» **Goal of the exercise**
Check each line of the data below for the word "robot", then extract the ones that have it.

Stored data
= = = = =

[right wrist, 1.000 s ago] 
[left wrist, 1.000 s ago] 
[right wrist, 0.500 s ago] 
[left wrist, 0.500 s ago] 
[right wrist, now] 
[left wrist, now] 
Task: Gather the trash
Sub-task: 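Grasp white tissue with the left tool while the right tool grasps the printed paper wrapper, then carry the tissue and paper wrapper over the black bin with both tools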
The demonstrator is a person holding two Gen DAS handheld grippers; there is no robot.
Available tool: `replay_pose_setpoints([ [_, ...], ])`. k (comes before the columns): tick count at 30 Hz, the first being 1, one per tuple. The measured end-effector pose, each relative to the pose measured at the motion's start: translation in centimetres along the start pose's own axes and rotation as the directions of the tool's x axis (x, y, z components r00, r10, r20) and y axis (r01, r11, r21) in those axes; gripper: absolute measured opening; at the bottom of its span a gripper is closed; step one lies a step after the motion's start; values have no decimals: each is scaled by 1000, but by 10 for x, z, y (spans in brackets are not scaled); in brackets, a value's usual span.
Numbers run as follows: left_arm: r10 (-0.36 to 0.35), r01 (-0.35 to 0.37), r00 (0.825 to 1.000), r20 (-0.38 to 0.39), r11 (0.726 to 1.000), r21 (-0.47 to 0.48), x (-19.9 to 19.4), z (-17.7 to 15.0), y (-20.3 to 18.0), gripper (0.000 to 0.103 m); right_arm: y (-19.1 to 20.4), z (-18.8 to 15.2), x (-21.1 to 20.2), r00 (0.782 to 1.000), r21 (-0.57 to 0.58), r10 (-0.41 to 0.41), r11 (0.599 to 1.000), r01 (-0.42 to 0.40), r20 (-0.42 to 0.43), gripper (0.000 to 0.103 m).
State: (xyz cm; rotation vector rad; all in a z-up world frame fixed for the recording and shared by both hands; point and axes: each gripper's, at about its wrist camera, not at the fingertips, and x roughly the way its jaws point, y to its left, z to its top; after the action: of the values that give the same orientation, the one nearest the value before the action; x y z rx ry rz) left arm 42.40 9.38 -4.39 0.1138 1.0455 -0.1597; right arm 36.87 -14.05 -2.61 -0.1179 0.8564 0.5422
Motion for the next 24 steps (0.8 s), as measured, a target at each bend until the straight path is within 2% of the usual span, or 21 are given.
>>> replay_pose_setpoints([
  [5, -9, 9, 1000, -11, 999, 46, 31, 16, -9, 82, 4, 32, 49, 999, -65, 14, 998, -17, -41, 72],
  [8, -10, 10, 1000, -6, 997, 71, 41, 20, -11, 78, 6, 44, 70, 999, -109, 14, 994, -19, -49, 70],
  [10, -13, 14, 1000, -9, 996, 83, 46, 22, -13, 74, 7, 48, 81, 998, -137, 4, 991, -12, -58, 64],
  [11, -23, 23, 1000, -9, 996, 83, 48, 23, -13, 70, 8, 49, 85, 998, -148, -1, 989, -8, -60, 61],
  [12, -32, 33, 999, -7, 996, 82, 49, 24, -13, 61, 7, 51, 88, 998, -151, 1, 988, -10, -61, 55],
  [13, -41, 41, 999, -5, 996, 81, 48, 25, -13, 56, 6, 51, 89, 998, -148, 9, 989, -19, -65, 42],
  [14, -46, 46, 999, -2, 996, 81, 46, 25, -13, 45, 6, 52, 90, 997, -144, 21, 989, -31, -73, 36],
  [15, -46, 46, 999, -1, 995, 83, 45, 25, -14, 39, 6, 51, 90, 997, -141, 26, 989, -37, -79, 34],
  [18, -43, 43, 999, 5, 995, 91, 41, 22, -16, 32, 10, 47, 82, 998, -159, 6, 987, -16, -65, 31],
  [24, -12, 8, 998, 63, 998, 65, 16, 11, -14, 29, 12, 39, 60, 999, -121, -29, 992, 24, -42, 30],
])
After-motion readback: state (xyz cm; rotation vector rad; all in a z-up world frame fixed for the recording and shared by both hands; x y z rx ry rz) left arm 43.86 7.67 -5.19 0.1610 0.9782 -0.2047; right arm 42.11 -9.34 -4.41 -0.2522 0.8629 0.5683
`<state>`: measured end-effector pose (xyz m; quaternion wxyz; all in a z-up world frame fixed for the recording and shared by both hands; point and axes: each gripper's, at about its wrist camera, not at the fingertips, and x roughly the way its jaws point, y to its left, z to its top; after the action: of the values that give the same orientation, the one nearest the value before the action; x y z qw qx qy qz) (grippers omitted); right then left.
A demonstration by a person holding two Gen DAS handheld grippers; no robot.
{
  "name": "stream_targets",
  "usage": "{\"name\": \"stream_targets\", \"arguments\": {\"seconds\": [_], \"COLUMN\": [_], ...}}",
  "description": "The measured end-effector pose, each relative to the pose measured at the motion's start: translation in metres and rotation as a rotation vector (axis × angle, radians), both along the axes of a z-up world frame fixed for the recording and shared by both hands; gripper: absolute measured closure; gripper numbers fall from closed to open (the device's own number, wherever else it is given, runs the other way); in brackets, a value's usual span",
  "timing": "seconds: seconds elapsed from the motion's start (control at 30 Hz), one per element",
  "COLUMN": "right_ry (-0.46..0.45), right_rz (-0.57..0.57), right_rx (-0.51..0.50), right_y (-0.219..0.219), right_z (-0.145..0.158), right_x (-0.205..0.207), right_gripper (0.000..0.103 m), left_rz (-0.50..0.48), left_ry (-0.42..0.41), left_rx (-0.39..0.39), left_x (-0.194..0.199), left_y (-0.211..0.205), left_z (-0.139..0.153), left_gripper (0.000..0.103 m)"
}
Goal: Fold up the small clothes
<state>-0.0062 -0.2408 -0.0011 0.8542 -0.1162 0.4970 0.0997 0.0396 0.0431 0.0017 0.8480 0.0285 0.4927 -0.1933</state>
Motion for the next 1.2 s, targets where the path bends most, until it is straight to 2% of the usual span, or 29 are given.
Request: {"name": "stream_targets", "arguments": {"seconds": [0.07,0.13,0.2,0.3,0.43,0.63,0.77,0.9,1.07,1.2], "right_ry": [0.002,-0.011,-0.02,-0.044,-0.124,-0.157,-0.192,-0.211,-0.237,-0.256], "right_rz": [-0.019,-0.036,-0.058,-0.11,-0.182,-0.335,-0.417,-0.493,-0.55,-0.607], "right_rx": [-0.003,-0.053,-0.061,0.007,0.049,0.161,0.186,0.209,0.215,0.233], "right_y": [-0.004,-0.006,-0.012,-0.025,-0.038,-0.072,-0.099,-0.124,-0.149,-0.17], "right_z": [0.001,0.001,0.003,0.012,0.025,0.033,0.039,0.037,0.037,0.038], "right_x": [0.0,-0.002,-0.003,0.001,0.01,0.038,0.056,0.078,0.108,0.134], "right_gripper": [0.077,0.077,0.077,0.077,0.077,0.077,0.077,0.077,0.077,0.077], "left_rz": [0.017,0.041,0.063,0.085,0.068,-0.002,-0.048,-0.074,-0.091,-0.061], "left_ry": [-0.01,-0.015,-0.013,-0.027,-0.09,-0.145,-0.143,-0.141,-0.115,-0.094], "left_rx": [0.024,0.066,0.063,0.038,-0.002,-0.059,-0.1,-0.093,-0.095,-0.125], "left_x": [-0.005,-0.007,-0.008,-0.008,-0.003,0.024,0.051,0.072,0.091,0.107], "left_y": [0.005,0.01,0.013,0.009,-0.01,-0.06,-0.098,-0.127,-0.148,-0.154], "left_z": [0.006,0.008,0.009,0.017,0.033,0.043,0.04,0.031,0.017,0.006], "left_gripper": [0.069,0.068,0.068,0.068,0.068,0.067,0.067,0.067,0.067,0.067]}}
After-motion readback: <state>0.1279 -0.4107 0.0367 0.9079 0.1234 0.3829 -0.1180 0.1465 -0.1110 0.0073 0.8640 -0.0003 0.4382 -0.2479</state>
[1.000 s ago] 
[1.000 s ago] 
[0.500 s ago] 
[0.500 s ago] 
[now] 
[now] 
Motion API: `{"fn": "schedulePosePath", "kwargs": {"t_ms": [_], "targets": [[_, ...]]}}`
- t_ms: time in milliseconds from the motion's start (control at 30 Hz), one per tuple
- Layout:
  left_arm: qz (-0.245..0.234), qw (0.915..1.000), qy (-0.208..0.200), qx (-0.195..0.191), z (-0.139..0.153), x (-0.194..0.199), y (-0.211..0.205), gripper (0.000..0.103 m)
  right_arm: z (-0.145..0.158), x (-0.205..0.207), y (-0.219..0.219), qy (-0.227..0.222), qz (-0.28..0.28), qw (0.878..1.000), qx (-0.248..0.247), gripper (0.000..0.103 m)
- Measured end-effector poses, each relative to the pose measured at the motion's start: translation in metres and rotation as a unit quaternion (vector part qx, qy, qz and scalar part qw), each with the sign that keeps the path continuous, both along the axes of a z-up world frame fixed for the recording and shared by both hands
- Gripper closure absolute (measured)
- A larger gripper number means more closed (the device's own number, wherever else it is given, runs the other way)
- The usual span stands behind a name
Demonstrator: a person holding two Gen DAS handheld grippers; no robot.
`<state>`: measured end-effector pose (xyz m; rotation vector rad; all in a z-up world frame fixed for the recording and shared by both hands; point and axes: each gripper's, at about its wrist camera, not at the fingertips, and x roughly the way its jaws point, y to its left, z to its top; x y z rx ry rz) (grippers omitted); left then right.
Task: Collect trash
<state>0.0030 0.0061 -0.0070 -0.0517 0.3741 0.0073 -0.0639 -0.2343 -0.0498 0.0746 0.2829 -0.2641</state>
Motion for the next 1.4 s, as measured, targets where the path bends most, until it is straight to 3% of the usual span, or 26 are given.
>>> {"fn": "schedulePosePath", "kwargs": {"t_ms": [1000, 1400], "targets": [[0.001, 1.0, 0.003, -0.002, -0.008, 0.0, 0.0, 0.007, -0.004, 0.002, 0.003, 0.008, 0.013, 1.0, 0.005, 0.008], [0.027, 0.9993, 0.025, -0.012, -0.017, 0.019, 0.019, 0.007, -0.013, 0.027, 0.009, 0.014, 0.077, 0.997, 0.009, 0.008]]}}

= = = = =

» **Solution to this problem**
The demonstrator is a person holding two Gen DAS handheld grippers; there is no robot.
A demonstration by a person holding two Gen DAS handheld grippers; no robot.
Demonstrator: a person holding two Gen DAS handheld grippers; no robot.

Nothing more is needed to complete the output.